Current plumbing and home designers are at odds with this desire to reduce system volume.  New homes and bathroom remodels are incorporating multiple head showers, body sprays, and large whirlpool tubs.  This drives up the plumbing system requirement with larger pipes, water heaters, water softeners, expansion tanks, and filtration units.  Many times the added capacity is only utilized a fraction of the time, which results in very long residence times.

Fixture Units

Residence time can be addressed first in design by considering “fixture units”.  The Plumbing Code assigns a fixture unit to each type of device in the plumbing system so that pipes can be properly sized with adequate flow and pressure to each fixture.  The plumbing designer must tally up all the fixture units serviced by each segment of the piping system (hot, cold, combined, branch, and mains) and size the pipes accordingly.  Therefore, as we add bathrooms, whirlpool tubs and extra shower heads, the pipe sizes must get larger.

Let’s contrast a typical home with 2 ½ baths utilizing single shower heads to a luxury home with 3 full baths and two ½ baths.  One of the luxury baths will have a rain head shower and a hand-held spray plus six body sprays, as well as a 75 gallon soaking tub.

In our example, the luxury house fixture count would require 1¼” supply line and 1” hot and cold mains with a 1” branch just to the master bath.  The shower alone could have a fixture count as high as 15.  In contrast, our standard home would only require a ¾” main.  Note that the 1¼” supply pipe in the luxury house has over six times the volume of water per linear foot than the standard ¾” supply pipe.  The Code doesn’t allow us to reduce the pipe size in these cases, but there are things we can do to reduce the load on the pipe so that the number of fixture units are lowered and the pipe sizes are calculated to be smaller.

Consider using diverting valves in shower systems rather than volume controls or separate valves on each device.  This lets the user choose only one of the multiple heads at once rather than the ability to have all functions at the same time.  Some of the pre-assembled shower towers utilize this functionality as well as low flow body sprays, so they only require ½” supply lines.  Contrast that with a luxury shower with individually mounted body sprays, which would require a 1” equalization loop going to all six locations.
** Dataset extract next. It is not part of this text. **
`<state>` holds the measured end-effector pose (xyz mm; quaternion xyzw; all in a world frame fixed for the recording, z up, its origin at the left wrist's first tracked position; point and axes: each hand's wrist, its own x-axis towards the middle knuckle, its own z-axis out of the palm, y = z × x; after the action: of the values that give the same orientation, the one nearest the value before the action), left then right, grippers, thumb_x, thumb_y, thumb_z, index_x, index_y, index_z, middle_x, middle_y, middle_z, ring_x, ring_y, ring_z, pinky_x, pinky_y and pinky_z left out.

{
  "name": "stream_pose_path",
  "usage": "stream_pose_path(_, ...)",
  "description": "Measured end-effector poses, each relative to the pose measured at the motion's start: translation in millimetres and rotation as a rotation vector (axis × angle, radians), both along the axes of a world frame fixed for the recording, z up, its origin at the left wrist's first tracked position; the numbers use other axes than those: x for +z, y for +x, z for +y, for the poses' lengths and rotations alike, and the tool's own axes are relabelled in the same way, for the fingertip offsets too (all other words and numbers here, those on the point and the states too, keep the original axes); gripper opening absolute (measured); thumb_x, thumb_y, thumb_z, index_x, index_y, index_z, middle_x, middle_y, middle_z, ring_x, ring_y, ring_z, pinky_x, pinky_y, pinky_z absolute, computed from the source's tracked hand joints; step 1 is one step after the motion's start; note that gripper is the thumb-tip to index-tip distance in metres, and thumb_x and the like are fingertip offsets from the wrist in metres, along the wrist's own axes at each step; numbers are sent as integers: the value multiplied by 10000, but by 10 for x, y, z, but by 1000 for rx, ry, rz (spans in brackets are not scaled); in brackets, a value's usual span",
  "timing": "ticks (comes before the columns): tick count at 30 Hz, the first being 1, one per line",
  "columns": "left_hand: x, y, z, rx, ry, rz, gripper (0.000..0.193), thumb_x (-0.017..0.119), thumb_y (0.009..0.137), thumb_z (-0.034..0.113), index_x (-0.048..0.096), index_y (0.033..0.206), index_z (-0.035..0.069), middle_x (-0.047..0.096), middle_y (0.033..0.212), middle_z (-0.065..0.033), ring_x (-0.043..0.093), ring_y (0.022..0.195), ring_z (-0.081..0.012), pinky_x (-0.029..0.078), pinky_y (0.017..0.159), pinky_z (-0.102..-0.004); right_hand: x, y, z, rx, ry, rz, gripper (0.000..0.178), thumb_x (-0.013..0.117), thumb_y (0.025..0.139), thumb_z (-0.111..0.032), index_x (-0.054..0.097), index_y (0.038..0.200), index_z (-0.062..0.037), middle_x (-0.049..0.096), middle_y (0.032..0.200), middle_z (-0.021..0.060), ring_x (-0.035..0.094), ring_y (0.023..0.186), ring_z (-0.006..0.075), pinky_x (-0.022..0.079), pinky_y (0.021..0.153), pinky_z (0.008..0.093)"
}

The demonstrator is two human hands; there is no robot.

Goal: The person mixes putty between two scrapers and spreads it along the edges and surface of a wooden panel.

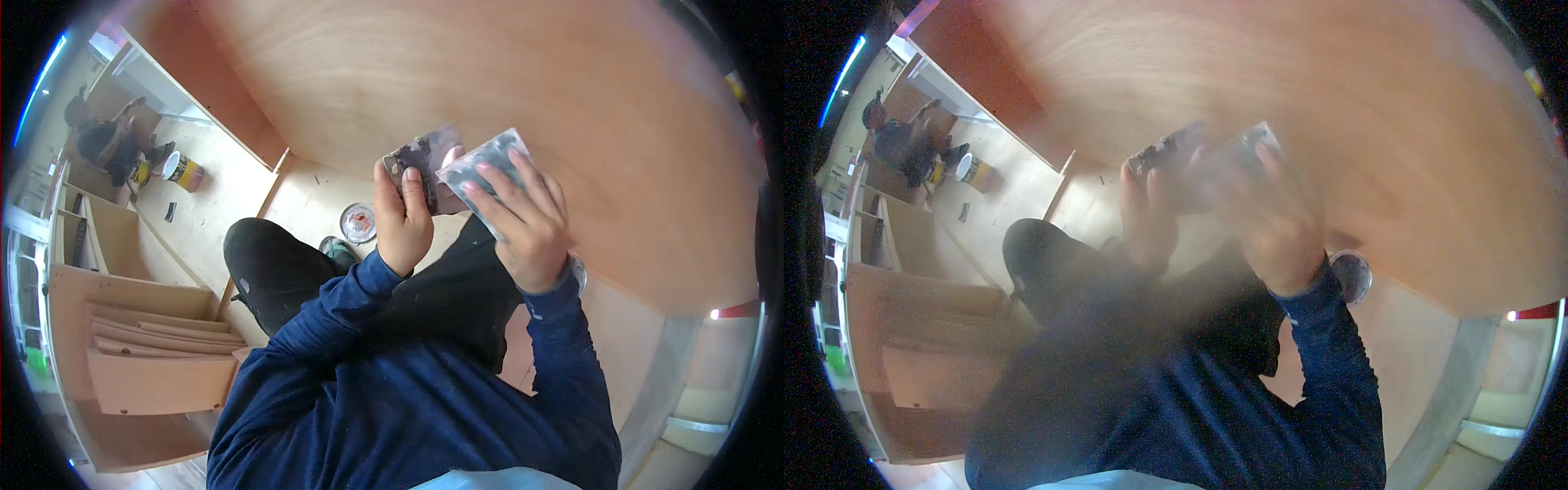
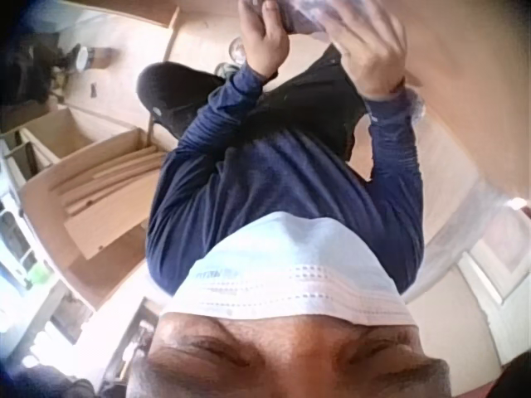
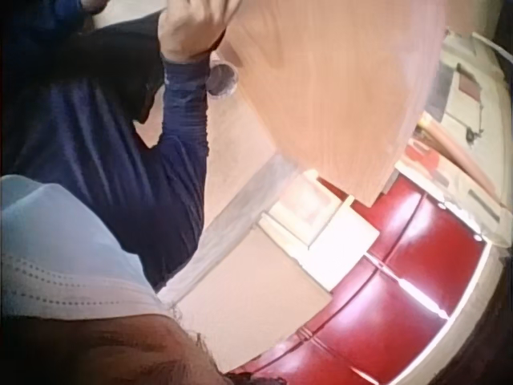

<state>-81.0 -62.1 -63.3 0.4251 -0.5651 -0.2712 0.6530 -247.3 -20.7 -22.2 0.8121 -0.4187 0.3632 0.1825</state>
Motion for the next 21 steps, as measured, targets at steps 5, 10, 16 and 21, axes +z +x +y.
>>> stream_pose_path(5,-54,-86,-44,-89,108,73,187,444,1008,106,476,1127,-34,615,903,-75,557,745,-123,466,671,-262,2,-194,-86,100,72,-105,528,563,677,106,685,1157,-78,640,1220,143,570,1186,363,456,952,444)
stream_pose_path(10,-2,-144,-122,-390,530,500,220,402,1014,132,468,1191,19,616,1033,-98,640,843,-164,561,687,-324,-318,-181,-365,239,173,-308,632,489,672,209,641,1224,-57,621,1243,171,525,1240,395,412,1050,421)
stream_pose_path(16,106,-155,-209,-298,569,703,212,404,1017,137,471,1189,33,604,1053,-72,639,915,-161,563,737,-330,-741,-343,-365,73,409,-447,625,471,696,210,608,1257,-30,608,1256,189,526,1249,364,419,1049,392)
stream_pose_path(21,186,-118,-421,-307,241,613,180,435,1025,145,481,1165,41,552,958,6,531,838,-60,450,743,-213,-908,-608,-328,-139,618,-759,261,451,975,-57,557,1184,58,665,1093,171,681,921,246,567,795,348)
As you can see by utilizing a shower tower or diverting valve you only have to count one of the devices in the shower, which reduces the pipe sizes in the shower, branch circuit, and even the mains.  This choice reduces piping system volumes as well as labor for installation!
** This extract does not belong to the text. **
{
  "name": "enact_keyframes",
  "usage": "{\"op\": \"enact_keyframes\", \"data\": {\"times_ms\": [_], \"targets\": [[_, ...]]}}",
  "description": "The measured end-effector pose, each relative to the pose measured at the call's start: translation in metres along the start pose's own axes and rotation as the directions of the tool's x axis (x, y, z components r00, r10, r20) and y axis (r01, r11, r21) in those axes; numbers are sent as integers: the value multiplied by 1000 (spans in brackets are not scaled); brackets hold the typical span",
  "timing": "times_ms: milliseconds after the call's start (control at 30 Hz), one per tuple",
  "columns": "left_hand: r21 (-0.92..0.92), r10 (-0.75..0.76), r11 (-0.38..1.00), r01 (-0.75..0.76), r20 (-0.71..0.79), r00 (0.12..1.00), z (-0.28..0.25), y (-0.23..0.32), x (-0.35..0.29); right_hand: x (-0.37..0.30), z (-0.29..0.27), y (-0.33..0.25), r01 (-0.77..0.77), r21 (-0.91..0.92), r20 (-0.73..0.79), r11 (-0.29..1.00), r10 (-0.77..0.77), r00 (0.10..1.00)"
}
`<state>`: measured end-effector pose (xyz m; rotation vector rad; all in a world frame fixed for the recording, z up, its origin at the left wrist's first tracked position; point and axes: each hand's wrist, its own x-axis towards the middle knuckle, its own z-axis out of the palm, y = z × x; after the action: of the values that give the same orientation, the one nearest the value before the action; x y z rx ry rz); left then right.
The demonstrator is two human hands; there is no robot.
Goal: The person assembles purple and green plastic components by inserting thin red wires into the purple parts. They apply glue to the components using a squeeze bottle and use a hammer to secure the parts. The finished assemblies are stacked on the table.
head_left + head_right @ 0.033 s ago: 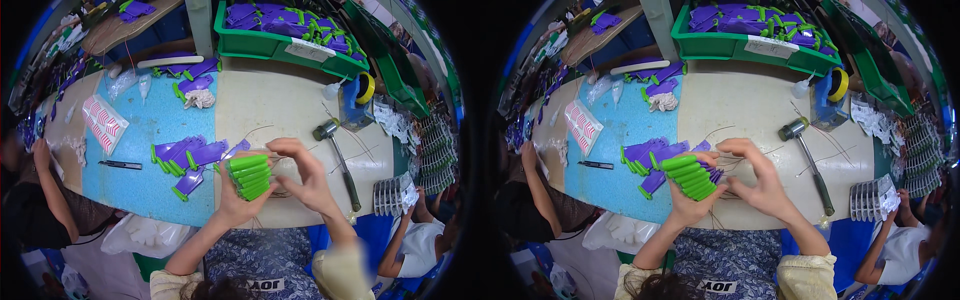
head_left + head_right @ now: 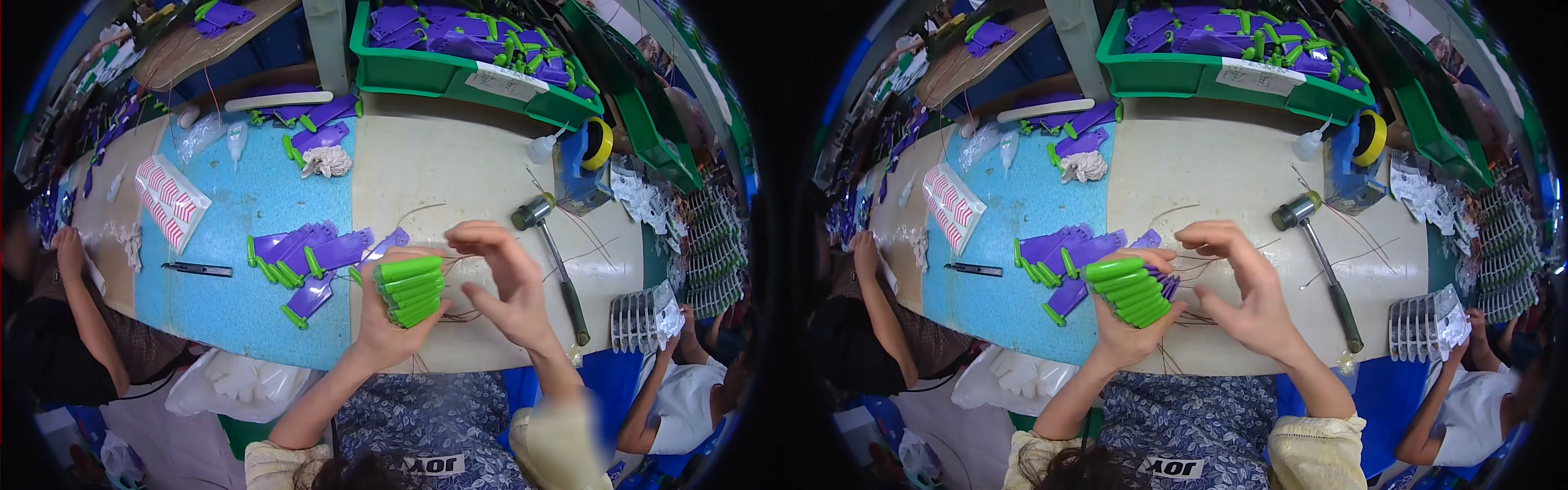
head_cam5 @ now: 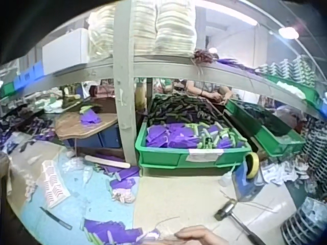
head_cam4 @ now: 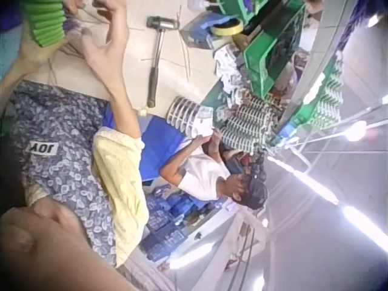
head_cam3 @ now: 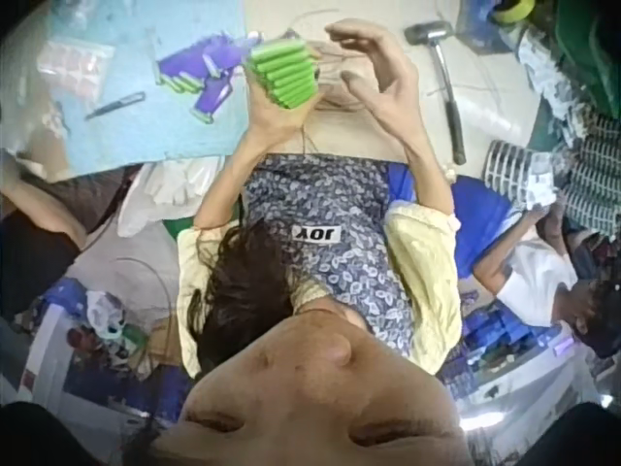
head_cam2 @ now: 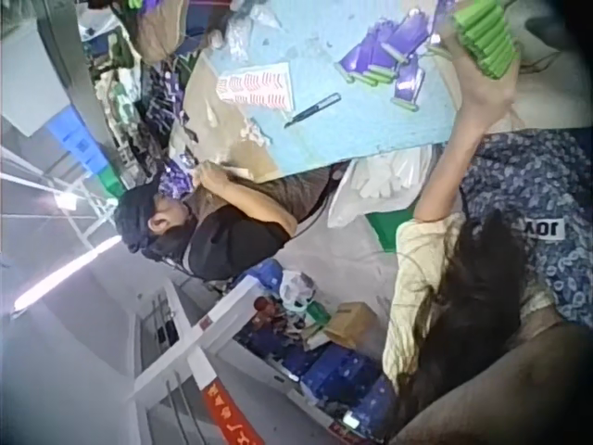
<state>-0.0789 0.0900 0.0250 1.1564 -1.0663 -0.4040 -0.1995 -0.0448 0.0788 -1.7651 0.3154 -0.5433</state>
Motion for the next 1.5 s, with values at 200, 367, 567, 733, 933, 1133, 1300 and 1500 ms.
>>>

One other plumbing option to consider for reducing pipe volume is a “home run system”.  This is a design where manifold pipelines host connections to groups of fixtures instead of each fixture connection branching off from the main piping all through the building.  This type of system utilizes individual ½” or ¾” lines to each fixture or bath group.  The design will typically increase the overall linear feet of piping, but because it is smaller diameter pipe, the system volume is less.

Hot Water Tank Volume

As with considering fixture units, the Plumbing Designer must also adequately size a hot water heating system to handle all the potential flow. The Code states that the design “must provide adequate hot water for peak load”.  With traditional tank-type systems, our luxury home might need to be designed with several hundred gallons of storage.  We’ve all heard it:  “This is a high end customer and they don’t want to run out of hot water”.  So, the system is designed with multiple large tank-type heaters or a boiler system with several indirect tanks.  All of this hot water is sitting and waiting for one or two days per year when it is really required.  It makes sense to consider tankless water heaters that do not store any hot water.  It is true that in some cases, it will require two or three tankless water heaters.  But, the risk for damaging biofilm growth is greatly reduced.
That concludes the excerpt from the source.